▶ WHAT YOU NEED TO DO:
Write out the listing below exactly, beginning at its first line and ending with the line that contains "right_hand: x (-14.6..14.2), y".

▶ GIVEN MATERIAL:
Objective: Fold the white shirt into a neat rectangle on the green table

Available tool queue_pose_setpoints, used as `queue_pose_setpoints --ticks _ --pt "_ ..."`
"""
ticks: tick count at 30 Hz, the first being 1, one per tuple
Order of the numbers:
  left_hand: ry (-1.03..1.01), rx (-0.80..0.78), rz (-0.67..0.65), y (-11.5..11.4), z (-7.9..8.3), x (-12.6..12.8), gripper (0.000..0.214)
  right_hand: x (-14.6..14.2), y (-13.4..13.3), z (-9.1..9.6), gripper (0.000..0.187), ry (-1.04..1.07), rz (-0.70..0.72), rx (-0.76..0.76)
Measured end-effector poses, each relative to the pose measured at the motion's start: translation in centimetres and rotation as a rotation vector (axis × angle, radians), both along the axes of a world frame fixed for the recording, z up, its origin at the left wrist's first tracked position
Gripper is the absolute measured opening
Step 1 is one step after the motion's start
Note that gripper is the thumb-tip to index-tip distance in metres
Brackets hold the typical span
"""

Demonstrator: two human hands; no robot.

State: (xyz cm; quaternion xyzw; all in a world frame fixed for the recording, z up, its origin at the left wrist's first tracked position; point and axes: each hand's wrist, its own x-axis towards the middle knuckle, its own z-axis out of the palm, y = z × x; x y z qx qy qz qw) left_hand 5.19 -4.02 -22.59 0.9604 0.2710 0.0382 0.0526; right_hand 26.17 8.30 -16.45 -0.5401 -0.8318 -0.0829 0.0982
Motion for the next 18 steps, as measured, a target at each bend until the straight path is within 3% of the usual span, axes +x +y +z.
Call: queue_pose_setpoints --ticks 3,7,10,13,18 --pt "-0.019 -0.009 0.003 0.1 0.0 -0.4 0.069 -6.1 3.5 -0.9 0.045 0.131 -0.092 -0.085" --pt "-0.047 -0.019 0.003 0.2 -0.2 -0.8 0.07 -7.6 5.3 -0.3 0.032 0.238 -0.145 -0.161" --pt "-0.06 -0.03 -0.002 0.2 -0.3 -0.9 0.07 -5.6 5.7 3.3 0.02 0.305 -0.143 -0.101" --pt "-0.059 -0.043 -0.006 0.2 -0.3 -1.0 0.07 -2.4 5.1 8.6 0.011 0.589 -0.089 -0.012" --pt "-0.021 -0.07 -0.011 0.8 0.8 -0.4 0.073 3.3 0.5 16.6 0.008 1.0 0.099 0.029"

▶ THE ANSWER:
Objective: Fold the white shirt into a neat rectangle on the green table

Available tool queue_pose_setpoints, used as `queue_pose_setpoints --ticks _ --pt "_ ..."`
"""
ticks: tick count at 30 Hz, the first being 1, one per tuple
Order of the numbers:
  left_hand: ry (-1.03..1.01), rx (-0.80..0.78), rz (-0.67..0.65), y (-11.5..11.4), z (-7.9..8.3), x (-12.6..12.8), gripper (0.000..0.214)
  right_hand: x (-14.6..14.2), y (-13.4..13.3), z (-9.1..9.6), gripper (0.000..0.187), ry (-1.04..1.07), rz (-0.70..0.72), rx (-0.76..0.76)

What came before is the complete response.